Ella estaba recostada en una silla en el umbral de su casa de Regla. El sitio hoy está en ruinas, pero subsiste una tarja que la recuerda: allí vivió sus últimos años y en ese lugar falleció Luisa Pérez de Zambrana (1935-1922). Fue la gran poetisa elegíaca del siglo XX, y aunque viviera dos décadas y dos años del siglo XX, ella pertenece a aquel siglo del romanticismo, de las luchas por la liberación nacional y de la identidad cubana emergente. Su par en cuanto a poesía elegíaca fue Juan Clemente Zenea, distintos ambos, más filosófico él, dado a una poesía de mirada larga, en tanto ella compuso la elegía de la gradual desaparición de su familia.
Con Luisa la poesía cubana, tan dada a lo arbóreo a fines del siglo XVIII y principios del XIX, tuvo una vuelta al bosque diferente, fue el duelo quien le hizo ver en los árboles matices del gris de sus sentimientos. Así murió el esposo, la hermana, uno a uno todos los hijos, y también poco a poco se fue quedando sola, existencialmente, bajo la rudeza de poseer ella una sensibilidad aguzada y una capacidad extraordinaria de expresar el dolor del duelo. Sin proponérselo, logró captar el sufrimiento de la familia cubana que iba perdiendo a sus seres queridos en la manigua insurrecta, a la familia de los mambises, aquellos sufridos hijos, padres, madres, esposas, esposos, que dejaban ante sí los cadáveres de sus muy amados. De ese modo el dolor personal de la poetisa se convirtió en identitario, los dolientes mambises y sus allegados buscaron en las grandes elegías familiares de Luisa Pérez de Zambrana el consuelo de la canción íntima, véase en este fragmento de «La vuelta al bosque»:
Y cual la tierna alondra que en su vuelo,
Atraviesan las balas
Y expirante y herida
Baja, bañada en sangre desde el cielo,
Y queda yerta y rígida en el suelo
Con el ala extendida,
Así mi corazón de espanto frío
Quedó al golpe ¡Dios mío!
Que mi vida cubrió de eterno duelo.
La tragedia de su vida fue ver morir por enfermedad a toda su familia. De ello surge una de las obras elegíacas más intensas de la poesía cubana: sus «Siete grandes elegías familiares» forman un conjunto que valdría la pena ver editado alguna vez en forma independiente. Con ella, el edénico canto a la naturaleza cubana del siglo XX, se torna sombrío, parece que se observa al mundo desde una tumba. Antes de la primera muerte, la de su esposo, que dio lugar a «La vuelta al bosque», escribió una obra de purezas criollas a lo Milanés, como testimonia su bello texto «Mi casita blanca». No siempre se selecciona en las antologías que incluyen sus textos su poema «A mi amigo A. L.», que es, sin embargo, uno de los mejores retratos en versos de la lírica de Cuba y antecedente del «discurso femenino» de la poesía hispanoamericana del siglo XX.

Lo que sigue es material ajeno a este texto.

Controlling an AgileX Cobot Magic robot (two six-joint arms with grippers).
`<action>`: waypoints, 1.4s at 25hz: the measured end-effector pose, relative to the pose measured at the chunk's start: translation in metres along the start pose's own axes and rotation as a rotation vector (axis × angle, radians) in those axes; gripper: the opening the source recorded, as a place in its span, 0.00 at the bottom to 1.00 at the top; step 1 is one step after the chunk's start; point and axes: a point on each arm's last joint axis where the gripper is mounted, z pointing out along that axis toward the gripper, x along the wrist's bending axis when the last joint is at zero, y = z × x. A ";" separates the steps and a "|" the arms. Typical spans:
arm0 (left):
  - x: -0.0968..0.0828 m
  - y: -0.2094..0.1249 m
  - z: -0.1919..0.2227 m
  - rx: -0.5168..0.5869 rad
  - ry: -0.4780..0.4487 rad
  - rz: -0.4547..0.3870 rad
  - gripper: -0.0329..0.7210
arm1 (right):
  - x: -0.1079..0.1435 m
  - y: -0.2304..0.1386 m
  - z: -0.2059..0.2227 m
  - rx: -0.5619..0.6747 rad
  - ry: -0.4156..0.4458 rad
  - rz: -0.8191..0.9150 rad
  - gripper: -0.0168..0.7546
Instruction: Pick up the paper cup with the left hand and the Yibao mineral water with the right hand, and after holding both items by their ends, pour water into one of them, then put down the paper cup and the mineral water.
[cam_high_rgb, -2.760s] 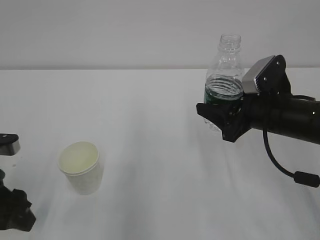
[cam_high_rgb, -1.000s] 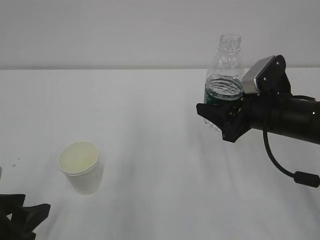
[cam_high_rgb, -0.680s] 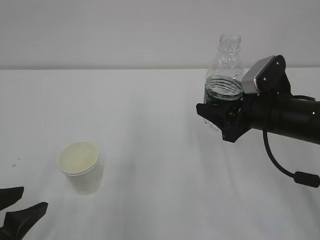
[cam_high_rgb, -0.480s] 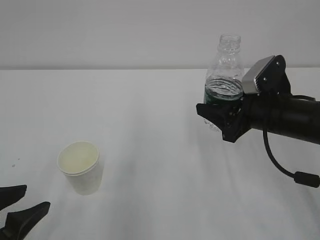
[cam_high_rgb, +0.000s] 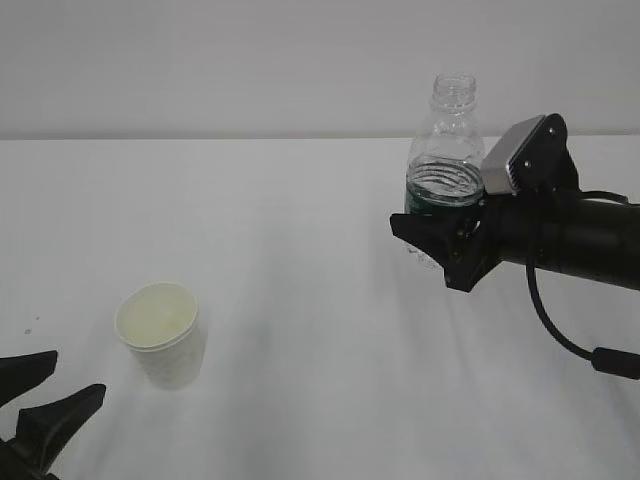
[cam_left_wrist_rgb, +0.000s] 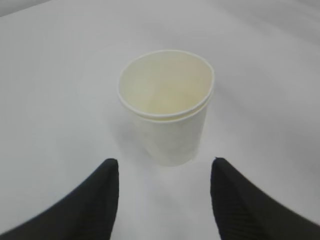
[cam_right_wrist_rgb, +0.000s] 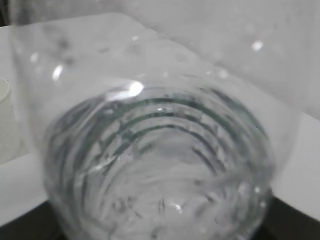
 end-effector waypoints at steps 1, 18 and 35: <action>0.000 -0.002 0.002 0.013 0.002 -0.001 0.60 | 0.000 0.000 0.000 0.000 0.000 0.000 0.61; -0.006 -0.041 0.031 0.150 -0.004 -0.051 0.91 | 0.000 0.000 0.000 0.000 0.000 0.000 0.61; -0.005 -0.041 0.031 0.152 0.012 -0.058 0.91 | 0.000 0.000 0.000 0.002 -0.001 0.000 0.61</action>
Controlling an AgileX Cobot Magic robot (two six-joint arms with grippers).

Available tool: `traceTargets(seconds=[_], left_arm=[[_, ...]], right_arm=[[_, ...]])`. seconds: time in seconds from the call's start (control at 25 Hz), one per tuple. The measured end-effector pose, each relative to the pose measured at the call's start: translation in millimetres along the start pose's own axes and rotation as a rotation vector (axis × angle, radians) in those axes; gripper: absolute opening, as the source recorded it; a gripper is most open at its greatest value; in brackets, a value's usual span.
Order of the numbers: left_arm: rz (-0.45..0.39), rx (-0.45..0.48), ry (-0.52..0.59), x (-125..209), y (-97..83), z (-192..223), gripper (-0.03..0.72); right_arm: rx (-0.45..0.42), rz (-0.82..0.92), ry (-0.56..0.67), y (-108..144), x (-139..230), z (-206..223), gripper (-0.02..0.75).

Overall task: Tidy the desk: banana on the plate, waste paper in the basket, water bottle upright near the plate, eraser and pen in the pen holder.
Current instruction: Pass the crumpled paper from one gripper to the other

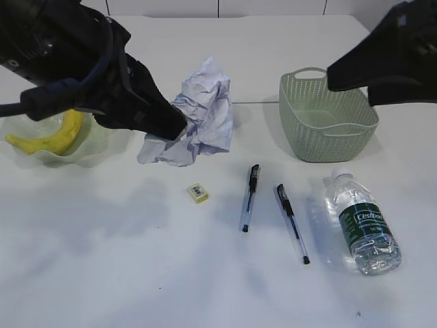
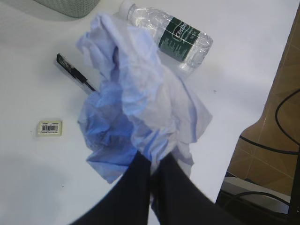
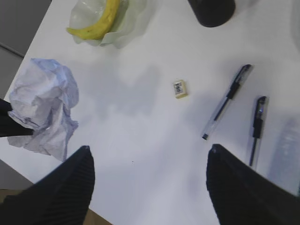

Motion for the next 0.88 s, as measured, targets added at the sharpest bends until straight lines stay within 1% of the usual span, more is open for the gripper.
traceTargets(seconds=[0.24,0.44,0.52,0.68,0.88], left_arm=[[0.0,0.0,0.0,0,0.0,0,-0.006],[0.0,0.0,0.0,0,0.0,0,-0.006],[0.0,0.0,0.0,0,0.0,0,-0.006],[0.0,-0.005,-0.004,-1,0.7,0,-0.006],[0.0,-0.006,-0.005,-1,0.9,0,-0.006]], right_arm=[[-0.132,-0.022,0.025,25,-10,33,0.552],[-0.245,-0.007,0.037,40,-17,54,0.556],[-0.275,0.0,0.04,44,-17,60,0.566],[-0.305,-0.001,0.057,49,-14,68,0.573],[-0.338,0.001,0.051,55,-15,70,0.575]])
Point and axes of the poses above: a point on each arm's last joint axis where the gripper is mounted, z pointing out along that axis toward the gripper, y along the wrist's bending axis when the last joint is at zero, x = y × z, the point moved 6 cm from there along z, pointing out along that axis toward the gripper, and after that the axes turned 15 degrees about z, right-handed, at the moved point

Desde «La gigantesca sombra de una tumba», último verso de «La vuelta al bosque», la poesía cubana pasó de la gala agreste de El Cucalambé al antecedente de la poética del dolor en José Martí. Luisa no fue una poetisa de obra muy extensa, pero sí intensa, en el nuevo siglo se reclinó en su dolor y en su soledad y poco hizo en versos. Algo similar me comentó Dulce María Loynaz cuando, cumpliendo ella noventa años de edad, le dije: «—Qué grato y hermoso será, Dulce María, llegar a su edad redescubierta en su poesía y amada por tantos?», a lo que ella me replicó: «—No lo crea, Virgilio, a mi edad ya he visto partir a todas las personas que he amado». Me conmovió mucho, no puedo olvidar esa réplica dolorosa y, por supuesto, me hizo referir a la Zambrana. Cuando murió octogenaria (tendría ochenta y cinco años) ya no tenía en torno quien la llorase como alguien suyo perdido, en cambio, ella había llorado a todos los suyos.
A cien años de su muerte, la reverencia dicta el recuerdo. Luisa Pérez de Zambrana sigue siendo una entre los poetas esenciales de la nación cubana, voz privilegiada del dolor filial, dama del rango de las no olvidables.